The honest trade: least privilege has an up-front engineering cost and a near-zero ongoing cost, while the alternative, broad grants plus hope, has a near-zero up-front cost and a catastrophic tail cost (the incident, the disclosure, the cross-tenant breach, the regulator). NIST's AI RMF frames exactly this as risk management: you are trading a known, bounded engineering cost for a reduction in an unbounded, low-probability loss. For any capability whose worst case is HIGH or CRITICAL, that trade is not close.

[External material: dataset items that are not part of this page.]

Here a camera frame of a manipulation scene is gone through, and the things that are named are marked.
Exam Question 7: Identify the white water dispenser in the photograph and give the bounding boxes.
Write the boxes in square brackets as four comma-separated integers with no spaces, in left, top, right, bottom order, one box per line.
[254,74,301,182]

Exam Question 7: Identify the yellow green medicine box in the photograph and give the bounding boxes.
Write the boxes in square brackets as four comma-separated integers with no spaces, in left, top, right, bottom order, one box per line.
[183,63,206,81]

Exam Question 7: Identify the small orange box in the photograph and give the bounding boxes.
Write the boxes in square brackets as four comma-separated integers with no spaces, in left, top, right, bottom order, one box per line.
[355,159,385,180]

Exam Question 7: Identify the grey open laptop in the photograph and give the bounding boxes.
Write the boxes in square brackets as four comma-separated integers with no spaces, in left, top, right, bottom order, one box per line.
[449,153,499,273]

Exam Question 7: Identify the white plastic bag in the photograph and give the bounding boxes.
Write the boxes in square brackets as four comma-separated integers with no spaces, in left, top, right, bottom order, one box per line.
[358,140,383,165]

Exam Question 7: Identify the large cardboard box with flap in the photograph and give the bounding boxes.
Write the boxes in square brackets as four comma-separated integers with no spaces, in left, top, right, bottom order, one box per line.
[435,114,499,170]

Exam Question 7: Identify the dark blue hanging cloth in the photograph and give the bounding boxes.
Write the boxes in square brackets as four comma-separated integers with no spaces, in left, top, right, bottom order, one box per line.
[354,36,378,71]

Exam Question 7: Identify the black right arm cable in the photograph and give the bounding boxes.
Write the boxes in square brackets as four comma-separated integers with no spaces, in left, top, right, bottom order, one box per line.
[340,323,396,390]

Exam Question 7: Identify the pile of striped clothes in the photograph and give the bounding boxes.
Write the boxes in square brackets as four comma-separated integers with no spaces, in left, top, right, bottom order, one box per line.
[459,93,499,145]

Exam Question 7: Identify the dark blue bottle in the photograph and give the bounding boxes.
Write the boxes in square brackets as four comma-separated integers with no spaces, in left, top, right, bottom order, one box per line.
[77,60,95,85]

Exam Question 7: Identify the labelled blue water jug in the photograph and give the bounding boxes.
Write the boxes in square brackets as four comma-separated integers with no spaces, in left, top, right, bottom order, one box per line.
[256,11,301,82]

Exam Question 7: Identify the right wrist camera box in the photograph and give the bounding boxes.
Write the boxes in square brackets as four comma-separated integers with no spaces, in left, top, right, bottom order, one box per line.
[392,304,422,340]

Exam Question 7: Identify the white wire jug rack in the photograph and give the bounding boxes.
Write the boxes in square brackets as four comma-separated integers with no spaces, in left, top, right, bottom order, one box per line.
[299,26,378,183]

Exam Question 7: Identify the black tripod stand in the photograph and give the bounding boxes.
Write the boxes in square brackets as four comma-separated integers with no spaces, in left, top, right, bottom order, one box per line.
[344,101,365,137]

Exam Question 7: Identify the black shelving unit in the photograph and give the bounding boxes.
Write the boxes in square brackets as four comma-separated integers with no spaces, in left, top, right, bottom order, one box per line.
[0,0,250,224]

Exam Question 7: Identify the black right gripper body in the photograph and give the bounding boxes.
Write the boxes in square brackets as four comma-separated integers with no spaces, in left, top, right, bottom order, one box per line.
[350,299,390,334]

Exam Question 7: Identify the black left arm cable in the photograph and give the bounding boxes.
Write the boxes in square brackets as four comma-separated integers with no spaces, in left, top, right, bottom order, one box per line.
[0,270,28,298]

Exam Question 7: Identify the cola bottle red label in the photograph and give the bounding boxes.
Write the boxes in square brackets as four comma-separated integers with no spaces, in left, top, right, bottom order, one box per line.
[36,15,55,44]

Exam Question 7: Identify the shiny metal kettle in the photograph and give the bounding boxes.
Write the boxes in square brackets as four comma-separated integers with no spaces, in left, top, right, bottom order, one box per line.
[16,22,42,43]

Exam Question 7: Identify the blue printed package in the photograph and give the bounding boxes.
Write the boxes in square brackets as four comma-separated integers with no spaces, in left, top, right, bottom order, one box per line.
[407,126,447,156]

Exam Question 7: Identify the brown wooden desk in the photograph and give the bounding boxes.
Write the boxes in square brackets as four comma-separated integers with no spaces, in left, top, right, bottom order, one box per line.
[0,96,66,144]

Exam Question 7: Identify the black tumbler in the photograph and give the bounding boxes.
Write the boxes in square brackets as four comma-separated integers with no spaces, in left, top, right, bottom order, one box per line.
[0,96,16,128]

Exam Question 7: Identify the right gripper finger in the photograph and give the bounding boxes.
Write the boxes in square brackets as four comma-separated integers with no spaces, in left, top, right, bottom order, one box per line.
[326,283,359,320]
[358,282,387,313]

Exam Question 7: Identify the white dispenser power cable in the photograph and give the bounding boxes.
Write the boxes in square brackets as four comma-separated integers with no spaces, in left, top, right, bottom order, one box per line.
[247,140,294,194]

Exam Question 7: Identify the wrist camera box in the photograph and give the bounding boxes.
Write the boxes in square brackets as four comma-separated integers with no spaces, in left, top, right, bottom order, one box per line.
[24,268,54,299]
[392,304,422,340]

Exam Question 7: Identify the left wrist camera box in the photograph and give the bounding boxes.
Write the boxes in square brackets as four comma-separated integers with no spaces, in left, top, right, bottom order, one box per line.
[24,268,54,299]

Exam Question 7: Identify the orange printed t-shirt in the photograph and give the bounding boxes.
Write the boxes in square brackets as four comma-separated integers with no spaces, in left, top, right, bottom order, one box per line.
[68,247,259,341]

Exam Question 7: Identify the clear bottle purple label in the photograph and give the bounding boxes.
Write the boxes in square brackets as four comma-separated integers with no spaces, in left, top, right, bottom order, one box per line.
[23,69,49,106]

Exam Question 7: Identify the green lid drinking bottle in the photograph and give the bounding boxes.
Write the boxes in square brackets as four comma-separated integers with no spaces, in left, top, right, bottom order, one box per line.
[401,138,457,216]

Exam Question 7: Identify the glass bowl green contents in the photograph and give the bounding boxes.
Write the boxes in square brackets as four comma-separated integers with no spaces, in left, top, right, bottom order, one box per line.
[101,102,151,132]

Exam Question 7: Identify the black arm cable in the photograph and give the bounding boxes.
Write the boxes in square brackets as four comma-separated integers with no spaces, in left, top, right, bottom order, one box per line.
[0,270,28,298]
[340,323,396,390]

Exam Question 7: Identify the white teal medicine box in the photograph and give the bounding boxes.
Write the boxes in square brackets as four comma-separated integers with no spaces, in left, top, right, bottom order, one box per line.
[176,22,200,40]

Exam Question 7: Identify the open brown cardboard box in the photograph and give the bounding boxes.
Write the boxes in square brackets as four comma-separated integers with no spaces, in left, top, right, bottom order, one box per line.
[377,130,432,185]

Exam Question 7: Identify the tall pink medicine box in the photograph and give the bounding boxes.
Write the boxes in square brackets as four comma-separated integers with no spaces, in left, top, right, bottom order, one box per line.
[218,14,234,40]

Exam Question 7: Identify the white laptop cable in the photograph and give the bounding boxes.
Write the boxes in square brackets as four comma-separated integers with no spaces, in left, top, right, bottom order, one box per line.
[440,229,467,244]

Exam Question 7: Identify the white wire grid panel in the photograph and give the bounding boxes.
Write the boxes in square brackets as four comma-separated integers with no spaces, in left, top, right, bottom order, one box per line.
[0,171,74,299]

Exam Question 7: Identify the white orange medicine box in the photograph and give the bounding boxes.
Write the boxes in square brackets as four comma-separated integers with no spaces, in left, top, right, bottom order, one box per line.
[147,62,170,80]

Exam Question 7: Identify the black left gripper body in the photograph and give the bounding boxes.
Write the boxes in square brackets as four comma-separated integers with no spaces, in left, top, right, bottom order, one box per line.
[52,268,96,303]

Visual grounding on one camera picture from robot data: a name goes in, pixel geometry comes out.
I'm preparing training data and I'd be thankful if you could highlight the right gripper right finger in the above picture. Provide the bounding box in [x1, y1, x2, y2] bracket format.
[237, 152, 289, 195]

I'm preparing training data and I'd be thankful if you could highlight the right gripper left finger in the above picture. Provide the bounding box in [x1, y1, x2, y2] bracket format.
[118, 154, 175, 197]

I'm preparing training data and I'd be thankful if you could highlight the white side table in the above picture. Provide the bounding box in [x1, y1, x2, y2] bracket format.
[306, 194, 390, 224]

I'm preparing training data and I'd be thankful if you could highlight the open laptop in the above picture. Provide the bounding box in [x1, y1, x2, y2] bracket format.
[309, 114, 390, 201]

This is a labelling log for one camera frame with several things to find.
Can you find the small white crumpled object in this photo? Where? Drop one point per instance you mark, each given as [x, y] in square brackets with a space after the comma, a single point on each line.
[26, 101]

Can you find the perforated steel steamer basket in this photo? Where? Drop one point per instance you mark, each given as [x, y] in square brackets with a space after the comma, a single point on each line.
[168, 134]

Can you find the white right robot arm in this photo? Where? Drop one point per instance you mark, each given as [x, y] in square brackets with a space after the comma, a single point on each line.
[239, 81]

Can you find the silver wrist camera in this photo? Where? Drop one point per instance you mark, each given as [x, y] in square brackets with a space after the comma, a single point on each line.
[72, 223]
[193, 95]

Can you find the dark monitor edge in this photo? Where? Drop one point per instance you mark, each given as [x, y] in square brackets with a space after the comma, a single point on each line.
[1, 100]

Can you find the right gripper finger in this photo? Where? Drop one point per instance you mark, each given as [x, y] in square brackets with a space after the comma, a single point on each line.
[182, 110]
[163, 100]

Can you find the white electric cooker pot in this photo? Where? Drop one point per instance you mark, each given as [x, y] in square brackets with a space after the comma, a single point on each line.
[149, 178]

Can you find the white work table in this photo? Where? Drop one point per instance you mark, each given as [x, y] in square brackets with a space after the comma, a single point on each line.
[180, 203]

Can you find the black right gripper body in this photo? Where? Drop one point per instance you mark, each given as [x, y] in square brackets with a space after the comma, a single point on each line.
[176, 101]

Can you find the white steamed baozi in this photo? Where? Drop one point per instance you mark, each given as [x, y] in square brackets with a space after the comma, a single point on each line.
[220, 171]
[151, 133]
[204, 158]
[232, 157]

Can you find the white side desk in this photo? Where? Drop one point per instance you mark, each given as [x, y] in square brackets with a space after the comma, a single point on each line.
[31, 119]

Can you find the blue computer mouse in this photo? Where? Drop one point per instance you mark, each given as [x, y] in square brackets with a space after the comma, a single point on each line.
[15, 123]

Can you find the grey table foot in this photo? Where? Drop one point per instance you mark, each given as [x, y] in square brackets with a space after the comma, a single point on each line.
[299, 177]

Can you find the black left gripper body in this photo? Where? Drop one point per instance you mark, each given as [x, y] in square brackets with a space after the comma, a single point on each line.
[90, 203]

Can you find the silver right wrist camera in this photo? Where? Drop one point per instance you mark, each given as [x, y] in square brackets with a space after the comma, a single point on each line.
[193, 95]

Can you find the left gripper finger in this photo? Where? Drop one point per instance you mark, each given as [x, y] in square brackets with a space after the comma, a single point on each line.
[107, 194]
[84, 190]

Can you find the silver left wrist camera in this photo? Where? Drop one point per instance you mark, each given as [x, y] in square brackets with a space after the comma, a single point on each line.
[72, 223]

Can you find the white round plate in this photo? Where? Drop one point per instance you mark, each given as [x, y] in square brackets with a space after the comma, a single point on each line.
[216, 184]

Make the secure path easy by building scoping infrastructure once, a credential broker that vends task-scoped tokens, a data-access layer that takes a scope object, a tool registry that enforces manifests, so that product teams get least privilege by default rather than by heroics. The teams that get this right do not ask every engineer to remember to scope. They make broad access the thing you have to explicitly, visibly, reviewably ask for, and scoped access the default. That is the same move as "untrusted by default" from Chapter 3, applied to authority instead of text: the safe choice is the one that happens when no one is being clever.
Chapter summary
A successful injection's damage is bounded by your system's authority exercised on the victim's behalf, not by the attacker's privileges, this is Hardy's 1988 confused deputy problem with a language model as the deputy, and it tells you the control point is not in stopping confusion (you can't) but in limiting what a confused deputy can misuse. LLM teams collapse authentication (who the session is) into authorization (what the model may do), and the leap from "authenticated as Alice" to "the model may do anything Alice may do" is the bug; authorization must be decided outside the model, scoped to the task, not inherited from the user, OWASP calls over-granting here Excessive Agency.Least privilege, fifty years old and the highest-return idea in the book, applies on every axis, data scope, tool scope, credential scope, action scope, temporal scope, and the goal is to starve the deputy: every privilege you decline to grant is an attack you don't have to detect. Replace the unanswerable "is it safe?" with the computable blast radius: enumerate what the model can read/write/call/persist, rate each capability's worst-case misuse, and require a named deterministic control on every HIGH/CRITICAL one (human approval on every irreversible CRITICAL one), failing the build otherwise, never consulting the model's "resistance." Defense-in-depth means independent controls of different kinds at different points, so beating one is no help against the next; stacking three of the same probabilistic classifier is one layer painted thrice. The economics favor scoping, bounded up-front cost versus an unbounded tail loss, so build scoping infrastructure once and make least privilege the default that happens when no one is being clever.